» About this exercise
Please filter the entries and return only the lines that include "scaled".

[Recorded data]
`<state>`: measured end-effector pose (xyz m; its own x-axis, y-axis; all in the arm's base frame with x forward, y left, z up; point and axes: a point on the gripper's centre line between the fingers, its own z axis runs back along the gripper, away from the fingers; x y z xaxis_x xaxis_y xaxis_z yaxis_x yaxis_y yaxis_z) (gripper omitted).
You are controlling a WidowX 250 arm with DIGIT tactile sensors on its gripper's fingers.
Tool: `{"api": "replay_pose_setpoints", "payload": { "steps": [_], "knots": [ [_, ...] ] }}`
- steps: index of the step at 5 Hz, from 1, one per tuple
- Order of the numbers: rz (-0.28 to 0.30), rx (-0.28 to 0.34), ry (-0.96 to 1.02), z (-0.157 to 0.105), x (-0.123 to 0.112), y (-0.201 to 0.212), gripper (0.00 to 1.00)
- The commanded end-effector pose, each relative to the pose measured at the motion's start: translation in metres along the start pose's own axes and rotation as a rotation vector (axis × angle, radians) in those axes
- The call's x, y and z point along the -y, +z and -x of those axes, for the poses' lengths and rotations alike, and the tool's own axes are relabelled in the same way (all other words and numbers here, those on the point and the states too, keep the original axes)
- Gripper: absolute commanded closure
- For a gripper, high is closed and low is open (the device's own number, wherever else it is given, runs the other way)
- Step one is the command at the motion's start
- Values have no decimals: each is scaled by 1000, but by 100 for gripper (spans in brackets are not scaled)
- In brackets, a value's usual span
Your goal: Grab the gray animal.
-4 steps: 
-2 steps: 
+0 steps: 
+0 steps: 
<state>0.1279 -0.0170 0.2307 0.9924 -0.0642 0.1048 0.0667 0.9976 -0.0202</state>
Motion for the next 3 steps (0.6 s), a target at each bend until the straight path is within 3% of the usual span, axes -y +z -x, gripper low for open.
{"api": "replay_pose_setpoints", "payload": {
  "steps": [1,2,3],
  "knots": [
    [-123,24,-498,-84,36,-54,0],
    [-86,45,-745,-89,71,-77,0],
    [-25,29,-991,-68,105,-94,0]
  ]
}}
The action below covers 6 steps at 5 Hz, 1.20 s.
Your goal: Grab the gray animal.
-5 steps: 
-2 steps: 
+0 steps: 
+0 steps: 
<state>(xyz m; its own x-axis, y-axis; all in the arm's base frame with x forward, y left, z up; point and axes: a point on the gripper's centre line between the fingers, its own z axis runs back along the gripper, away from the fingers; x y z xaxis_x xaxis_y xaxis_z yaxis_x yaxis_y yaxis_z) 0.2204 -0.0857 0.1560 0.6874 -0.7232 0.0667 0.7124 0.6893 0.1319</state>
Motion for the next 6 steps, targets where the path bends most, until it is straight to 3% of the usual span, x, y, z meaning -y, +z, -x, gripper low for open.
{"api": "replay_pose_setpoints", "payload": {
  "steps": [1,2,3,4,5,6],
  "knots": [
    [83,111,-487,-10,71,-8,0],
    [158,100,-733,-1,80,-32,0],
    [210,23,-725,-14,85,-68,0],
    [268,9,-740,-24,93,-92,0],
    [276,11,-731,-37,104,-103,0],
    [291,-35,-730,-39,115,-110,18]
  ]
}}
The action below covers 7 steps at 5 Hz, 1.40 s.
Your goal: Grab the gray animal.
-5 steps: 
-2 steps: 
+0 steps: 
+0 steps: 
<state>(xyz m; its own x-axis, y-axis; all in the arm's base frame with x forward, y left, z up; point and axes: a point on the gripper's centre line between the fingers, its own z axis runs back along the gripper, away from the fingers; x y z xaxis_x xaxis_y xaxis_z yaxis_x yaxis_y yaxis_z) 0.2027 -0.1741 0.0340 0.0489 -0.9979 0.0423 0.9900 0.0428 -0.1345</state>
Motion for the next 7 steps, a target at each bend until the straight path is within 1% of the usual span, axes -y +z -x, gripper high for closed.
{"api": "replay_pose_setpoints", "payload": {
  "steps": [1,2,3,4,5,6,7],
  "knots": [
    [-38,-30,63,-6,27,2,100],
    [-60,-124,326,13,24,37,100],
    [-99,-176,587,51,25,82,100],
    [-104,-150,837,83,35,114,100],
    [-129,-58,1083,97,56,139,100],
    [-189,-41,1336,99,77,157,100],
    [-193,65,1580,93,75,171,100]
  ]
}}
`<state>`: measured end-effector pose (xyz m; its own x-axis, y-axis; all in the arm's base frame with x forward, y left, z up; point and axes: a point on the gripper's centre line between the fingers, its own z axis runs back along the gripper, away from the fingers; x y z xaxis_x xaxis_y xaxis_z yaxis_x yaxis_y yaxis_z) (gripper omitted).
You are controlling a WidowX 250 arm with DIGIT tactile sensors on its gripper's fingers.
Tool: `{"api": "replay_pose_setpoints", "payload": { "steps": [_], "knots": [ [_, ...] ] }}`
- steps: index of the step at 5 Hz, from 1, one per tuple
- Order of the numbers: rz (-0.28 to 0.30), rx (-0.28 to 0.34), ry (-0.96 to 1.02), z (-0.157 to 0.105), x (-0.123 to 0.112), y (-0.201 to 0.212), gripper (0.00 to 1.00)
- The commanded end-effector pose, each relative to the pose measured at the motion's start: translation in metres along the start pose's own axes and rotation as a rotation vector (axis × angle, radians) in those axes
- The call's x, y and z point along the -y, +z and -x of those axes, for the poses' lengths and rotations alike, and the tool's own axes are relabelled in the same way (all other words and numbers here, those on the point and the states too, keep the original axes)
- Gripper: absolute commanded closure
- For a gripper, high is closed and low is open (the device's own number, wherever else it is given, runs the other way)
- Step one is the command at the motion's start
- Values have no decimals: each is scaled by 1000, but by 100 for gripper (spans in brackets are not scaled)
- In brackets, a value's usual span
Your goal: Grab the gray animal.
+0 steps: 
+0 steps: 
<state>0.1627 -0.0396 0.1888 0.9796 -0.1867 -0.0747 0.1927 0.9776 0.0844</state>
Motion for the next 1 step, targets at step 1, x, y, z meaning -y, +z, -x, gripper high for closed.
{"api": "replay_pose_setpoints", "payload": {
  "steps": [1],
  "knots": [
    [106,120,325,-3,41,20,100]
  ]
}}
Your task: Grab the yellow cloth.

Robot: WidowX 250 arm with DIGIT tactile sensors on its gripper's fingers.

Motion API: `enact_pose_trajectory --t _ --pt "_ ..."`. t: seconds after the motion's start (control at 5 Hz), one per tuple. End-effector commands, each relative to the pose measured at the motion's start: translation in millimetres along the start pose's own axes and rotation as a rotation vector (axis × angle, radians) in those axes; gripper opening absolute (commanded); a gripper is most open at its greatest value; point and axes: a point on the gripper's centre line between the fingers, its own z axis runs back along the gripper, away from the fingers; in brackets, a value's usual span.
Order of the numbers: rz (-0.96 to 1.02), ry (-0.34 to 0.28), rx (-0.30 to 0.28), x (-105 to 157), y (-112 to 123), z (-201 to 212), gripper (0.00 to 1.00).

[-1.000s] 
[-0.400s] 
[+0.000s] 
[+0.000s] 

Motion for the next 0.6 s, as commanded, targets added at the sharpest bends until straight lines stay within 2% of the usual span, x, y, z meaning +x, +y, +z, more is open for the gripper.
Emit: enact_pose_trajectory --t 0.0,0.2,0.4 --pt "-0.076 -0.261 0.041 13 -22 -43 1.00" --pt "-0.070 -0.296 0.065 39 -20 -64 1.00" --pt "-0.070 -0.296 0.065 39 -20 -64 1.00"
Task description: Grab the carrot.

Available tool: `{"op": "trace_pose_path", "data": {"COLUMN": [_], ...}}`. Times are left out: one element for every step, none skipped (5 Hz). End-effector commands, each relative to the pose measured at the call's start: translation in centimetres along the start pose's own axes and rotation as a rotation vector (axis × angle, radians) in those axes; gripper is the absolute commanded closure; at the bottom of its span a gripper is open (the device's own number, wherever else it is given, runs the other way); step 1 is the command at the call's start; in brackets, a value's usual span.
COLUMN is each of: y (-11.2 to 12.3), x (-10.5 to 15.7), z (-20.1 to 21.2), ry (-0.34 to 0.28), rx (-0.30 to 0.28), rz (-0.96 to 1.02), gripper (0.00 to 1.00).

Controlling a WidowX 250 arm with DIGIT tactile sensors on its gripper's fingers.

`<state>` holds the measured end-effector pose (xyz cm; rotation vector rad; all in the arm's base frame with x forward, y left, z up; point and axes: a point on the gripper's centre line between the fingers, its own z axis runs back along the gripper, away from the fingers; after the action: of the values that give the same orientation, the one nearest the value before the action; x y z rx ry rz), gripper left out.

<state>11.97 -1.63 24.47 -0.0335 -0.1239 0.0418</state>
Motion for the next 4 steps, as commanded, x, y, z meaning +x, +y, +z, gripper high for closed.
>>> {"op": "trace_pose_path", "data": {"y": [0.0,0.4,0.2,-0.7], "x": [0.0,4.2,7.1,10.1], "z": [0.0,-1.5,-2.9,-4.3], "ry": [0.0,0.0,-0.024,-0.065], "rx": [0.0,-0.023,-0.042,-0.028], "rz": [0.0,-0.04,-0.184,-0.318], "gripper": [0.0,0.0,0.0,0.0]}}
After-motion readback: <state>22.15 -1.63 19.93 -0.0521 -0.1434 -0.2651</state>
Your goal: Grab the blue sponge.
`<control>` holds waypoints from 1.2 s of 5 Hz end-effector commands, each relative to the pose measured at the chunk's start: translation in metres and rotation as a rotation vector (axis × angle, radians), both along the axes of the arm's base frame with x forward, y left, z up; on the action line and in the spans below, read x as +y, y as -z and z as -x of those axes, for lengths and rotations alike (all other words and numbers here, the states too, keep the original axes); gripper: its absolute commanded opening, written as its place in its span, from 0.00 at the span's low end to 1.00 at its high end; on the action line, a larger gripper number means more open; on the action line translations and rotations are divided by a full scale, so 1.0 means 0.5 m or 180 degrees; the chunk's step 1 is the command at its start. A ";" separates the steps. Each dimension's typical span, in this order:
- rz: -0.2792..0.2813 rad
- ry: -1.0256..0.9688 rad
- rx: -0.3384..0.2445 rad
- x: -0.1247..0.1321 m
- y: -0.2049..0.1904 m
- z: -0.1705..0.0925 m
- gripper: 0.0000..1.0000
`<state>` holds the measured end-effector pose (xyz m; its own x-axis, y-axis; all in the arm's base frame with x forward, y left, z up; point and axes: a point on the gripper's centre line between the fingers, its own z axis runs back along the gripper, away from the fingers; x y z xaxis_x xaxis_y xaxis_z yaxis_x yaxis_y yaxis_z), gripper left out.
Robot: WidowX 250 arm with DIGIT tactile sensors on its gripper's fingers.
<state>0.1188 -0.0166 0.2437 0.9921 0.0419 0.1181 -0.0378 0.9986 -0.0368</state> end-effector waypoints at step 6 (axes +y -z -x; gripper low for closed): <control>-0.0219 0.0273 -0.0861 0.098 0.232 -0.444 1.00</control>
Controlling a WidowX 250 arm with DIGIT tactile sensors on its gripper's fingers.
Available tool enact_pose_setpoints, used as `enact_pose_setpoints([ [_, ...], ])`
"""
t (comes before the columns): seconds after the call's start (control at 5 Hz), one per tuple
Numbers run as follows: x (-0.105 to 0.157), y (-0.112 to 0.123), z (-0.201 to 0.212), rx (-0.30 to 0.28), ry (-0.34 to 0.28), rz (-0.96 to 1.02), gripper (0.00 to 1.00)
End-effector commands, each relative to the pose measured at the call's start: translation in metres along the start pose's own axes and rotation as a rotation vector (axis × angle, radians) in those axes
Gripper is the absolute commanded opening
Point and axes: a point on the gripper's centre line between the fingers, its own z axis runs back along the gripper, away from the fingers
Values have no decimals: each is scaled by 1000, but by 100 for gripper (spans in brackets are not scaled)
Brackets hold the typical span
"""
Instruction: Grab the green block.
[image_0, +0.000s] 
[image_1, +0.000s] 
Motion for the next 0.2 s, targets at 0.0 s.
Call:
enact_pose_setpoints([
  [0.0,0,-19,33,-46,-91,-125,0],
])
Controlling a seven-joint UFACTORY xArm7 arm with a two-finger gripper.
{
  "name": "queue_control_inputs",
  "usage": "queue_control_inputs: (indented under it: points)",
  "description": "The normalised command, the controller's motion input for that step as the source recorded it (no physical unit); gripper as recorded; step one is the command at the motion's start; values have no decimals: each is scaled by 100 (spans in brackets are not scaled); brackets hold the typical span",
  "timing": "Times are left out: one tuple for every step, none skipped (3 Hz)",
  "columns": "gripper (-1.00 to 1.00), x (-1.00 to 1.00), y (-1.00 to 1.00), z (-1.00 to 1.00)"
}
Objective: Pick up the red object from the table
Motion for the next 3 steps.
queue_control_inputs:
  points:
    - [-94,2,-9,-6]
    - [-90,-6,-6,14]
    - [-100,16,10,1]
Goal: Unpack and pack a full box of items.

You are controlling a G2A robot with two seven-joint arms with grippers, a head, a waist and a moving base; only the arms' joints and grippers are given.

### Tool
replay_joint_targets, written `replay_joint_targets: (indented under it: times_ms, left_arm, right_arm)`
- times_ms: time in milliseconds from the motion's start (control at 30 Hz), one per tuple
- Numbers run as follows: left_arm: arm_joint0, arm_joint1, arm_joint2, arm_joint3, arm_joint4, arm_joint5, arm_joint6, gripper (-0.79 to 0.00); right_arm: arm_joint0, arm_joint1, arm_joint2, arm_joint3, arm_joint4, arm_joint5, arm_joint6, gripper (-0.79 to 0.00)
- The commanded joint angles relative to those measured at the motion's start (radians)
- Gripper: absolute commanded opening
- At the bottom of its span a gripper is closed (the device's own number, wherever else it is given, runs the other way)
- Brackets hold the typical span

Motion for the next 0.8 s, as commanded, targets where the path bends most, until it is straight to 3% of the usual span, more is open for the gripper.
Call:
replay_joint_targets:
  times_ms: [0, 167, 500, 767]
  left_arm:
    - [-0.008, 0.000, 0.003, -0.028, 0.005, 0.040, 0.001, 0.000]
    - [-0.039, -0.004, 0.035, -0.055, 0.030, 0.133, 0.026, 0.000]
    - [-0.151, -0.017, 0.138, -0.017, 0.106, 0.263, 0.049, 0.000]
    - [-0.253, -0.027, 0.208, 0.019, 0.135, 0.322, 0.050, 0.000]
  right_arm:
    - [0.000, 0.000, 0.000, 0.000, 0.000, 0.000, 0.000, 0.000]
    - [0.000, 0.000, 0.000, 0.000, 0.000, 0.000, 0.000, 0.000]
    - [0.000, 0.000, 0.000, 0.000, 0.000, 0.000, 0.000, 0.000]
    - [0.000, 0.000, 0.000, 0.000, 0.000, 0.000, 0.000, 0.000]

» Output for this exercise
- Values have no decimals: each is scaled by 1000, but by 100 for gripper (spans in brackets are not scaled)
- Values have no decimals: each is scaled by 1000, but by 100 for gripper (spans in brackets are not scaled)
Values have no decimals: each is scaled by 1000, but by 100 for gripper (spans in brackets are not scaled)
  "description": "The normalised command, the controller's motion input for that step as the source recorded it (no physical unit); gripper as recorded; step one is the command at the motion's start; values have no decimals: each is scaled by 100 (spans in brackets are not scaled); brackets hold the typical span",

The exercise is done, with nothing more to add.